• Problem details: Print the entries below word for word; the pictures stay out of your copy.

--- Recorded data Enclosed Below ---

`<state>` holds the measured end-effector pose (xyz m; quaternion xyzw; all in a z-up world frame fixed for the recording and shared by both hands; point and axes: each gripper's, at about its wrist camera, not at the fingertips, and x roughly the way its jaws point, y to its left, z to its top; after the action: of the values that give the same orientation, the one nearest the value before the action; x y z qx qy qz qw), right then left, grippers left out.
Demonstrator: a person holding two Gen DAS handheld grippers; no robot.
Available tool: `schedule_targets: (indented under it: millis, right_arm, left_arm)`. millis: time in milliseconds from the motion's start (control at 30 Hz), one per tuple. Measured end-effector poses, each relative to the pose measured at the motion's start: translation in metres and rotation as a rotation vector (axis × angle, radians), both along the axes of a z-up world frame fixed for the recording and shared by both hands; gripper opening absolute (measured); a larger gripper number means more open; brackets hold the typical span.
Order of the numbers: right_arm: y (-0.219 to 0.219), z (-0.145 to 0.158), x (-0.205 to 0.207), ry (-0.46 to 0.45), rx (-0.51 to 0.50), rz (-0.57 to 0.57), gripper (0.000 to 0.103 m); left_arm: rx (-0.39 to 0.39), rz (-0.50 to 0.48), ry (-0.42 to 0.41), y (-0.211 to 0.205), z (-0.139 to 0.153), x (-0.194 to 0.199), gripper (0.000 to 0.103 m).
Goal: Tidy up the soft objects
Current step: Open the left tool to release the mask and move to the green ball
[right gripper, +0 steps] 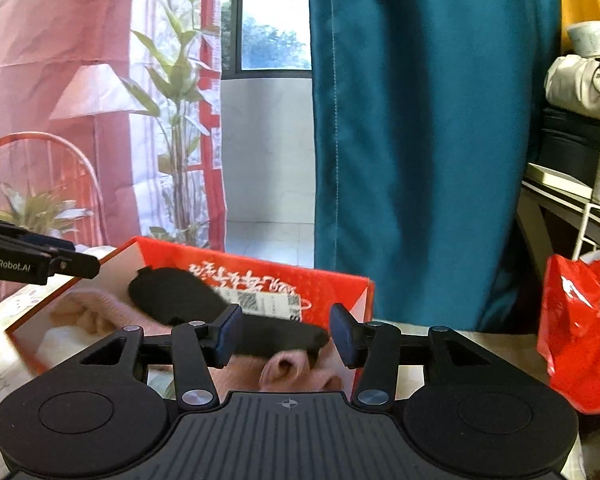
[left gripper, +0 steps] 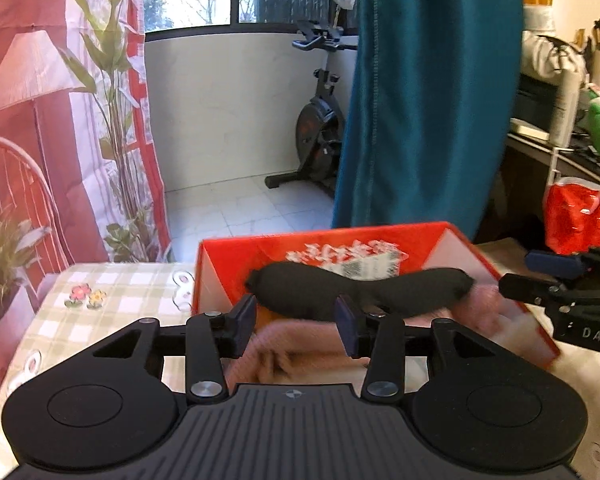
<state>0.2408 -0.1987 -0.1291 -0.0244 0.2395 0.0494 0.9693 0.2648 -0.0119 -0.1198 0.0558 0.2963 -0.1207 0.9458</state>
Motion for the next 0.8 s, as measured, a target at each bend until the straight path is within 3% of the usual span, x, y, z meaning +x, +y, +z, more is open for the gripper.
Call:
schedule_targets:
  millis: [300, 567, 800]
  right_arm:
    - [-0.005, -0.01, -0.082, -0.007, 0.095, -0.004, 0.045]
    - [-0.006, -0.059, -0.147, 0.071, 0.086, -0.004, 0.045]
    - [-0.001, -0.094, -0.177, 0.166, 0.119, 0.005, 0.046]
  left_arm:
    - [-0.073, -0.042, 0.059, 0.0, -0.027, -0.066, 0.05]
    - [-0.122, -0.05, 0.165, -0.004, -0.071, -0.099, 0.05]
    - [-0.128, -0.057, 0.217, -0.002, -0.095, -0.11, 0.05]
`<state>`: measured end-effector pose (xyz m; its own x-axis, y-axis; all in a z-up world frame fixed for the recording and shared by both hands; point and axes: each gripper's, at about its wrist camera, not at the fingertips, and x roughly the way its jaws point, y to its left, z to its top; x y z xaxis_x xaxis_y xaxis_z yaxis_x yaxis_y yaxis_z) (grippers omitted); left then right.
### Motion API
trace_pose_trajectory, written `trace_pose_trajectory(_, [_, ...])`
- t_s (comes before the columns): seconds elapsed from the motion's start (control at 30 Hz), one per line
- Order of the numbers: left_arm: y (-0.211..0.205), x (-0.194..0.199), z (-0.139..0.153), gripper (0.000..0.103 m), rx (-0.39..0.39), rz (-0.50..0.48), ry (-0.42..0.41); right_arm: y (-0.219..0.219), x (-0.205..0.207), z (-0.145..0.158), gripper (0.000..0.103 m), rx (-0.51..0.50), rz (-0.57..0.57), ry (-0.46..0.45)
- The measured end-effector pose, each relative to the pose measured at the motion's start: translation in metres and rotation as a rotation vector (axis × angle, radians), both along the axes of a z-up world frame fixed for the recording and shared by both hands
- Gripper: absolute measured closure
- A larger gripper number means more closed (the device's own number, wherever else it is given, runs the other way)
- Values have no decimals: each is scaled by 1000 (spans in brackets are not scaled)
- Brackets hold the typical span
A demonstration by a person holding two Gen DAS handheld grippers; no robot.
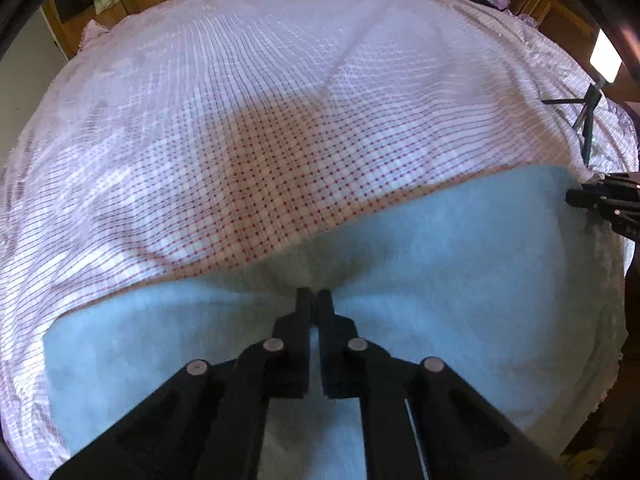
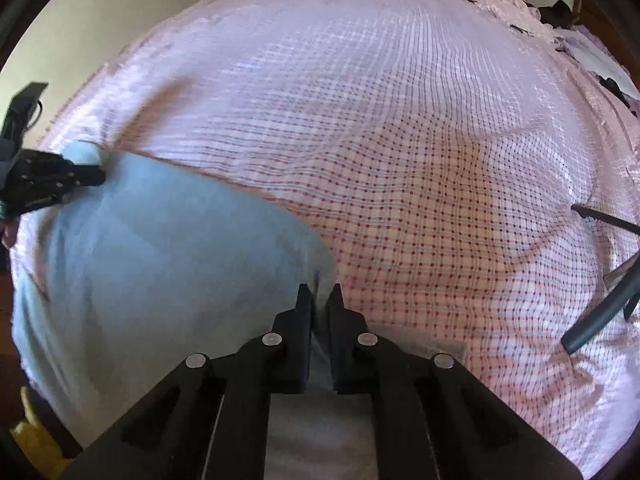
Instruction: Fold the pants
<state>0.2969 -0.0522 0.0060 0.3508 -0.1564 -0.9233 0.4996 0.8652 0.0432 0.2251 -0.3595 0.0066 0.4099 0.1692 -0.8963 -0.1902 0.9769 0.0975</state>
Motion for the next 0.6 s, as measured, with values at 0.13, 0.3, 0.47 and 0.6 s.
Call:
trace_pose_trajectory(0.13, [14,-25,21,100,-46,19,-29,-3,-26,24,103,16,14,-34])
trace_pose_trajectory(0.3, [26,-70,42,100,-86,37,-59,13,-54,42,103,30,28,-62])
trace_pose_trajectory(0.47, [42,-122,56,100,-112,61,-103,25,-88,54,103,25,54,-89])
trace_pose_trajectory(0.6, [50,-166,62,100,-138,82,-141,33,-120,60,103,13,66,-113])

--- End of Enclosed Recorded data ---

• Solution for this task:
`<state>` holds the measured end-effector pose (xyz m; quaternion xyzw; all in a z-up world frame fixed for the recording and shared by both hands; point and axes: each gripper's, at about its wrist camera, not at the fingertips, and x roughly the way its jaws point, y to its left, z to its top; after the action: of the values that give the same orientation, the one nearest the value before the action; x y z qx qy qz qw), right then left, grippers left out.
Demonstrator: a person holding two Gen DAS handheld grippers; no robot.
Available tool: `schedule_targets: (indented under it: millis, right_arm, left_arm)`. millis: time in milliseconds from the motion's start (control at 30 Hz), one per tuple. Measured end-effector poses, each relative to the pose measured at the motion's start: translation in metres and rotation as a rotation vector (axis × angle, radians), both along the axes of a z-up world frame fixed for the recording and shared by both hands; gripper opening absolute (measured); a larger gripper number means more open; brackets hold the typical span.
Order of the numbers: right_arm: y (-0.219 to 0.219), z (-0.145 to 0.158), x (-0.205 to 0.207), ry (-0.46 to 0.45), rx (-0.51 to 0.50), rz (-0.57 to 0.57), gripper (0.000 to 0.103 m); left_arm: rx (-0.39 to 0.39), rz (-0.50 to 0.48), ry (-0.42 to 0.41), y (-0.211 to 0.205), z (-0.139 to 0.153), x (-0.194 to 0.199), gripper (0.000 to 0.103 m).
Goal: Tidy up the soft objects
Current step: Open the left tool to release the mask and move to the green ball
[right gripper, +0 steps] 
[left gripper, +0 steps] 
<state>0.2408 -0.1987 -0.1291 -0.0244 0.2395 0.0494 0.9693 0.2648 -0.0119 -0.1198 0.0558 0.2963 -0.1207 0.9458</state>
Motion for the next 0.8 s, as measured, a target at each bend until the straight path is within 3% of the usual span, x, y, z meaning +x, +y, +z, more is open for the gripper.
Call:
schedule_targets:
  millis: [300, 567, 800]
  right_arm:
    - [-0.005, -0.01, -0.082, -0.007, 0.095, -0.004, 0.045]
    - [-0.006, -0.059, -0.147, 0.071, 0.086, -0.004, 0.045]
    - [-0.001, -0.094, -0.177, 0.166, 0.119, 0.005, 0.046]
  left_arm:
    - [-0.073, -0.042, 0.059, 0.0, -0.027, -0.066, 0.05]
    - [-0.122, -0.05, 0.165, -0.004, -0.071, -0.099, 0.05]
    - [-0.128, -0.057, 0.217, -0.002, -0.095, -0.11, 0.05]
`<state>`: measured end-effector pose (xyz m; its own x-axis, y-axis; all in a z-up world frame fixed for the recording and shared by both hands; point and axes: each gripper's, at about its wrist camera, not at the fingertips, and x roughly the way its jaws point, y to its left, z to its top; x y z xaxis_x xaxis_y xaxis_z yaxis_x yaxis_y yaxis_z) (grippers omitted); left then right.
### Motion API
trace_pose_trajectory, written `trace_pose_trajectory(_, [_, ...])`
- t_s (comes before the columns): seconds elapsed from the motion's start (control at 30 Hz), one per line
- Order of the numbers: left_arm: y (-0.211..0.205), x (-0.194..0.199), z (-0.139..0.153), gripper (0.000..0.103 m), rx (-0.39..0.39), rz (-0.50..0.48), ry (-0.42..0.41); right_arm: y (-0.219..0.219), x (-0.205..0.207), z (-0.145..0.158), gripper (0.000..0.103 m), rx (-0.51..0.50), rz (-0.57..0.57), ry (-0.46..0.45)
- The measured end-effector pose, each relative to the pose measured at the motion's start: translation in metres and rotation as a rotation vector (axis × angle, radians), both along the axes of a z-up world frame fixed for the recording and shared by both hands
- Gripper: absolute measured closure
- A larger gripper number means more closed (the device's own number, wherever else it is given, runs the other way)
- Values have no decimals: each is scaled by 1000 (spans in brackets are not scaled)
- Brackets hold the typical span
A demonstration by a person holding two Gen DAS handheld grippers; no robot.
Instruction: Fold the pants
<state>0.2969 -0.0522 0.0060 0.3508 -0.1564 -0.9233 0.4996 0.8652 0.0432 0.2251 -0.3595 0.0066 0.4099 0.1692 -0.8963 -0.1902 0.9769 0.0975</state>
Motion for the next 0.6 s, as measured, with values at 0.13, 0.3, 0.47 and 0.6 s.
Call:
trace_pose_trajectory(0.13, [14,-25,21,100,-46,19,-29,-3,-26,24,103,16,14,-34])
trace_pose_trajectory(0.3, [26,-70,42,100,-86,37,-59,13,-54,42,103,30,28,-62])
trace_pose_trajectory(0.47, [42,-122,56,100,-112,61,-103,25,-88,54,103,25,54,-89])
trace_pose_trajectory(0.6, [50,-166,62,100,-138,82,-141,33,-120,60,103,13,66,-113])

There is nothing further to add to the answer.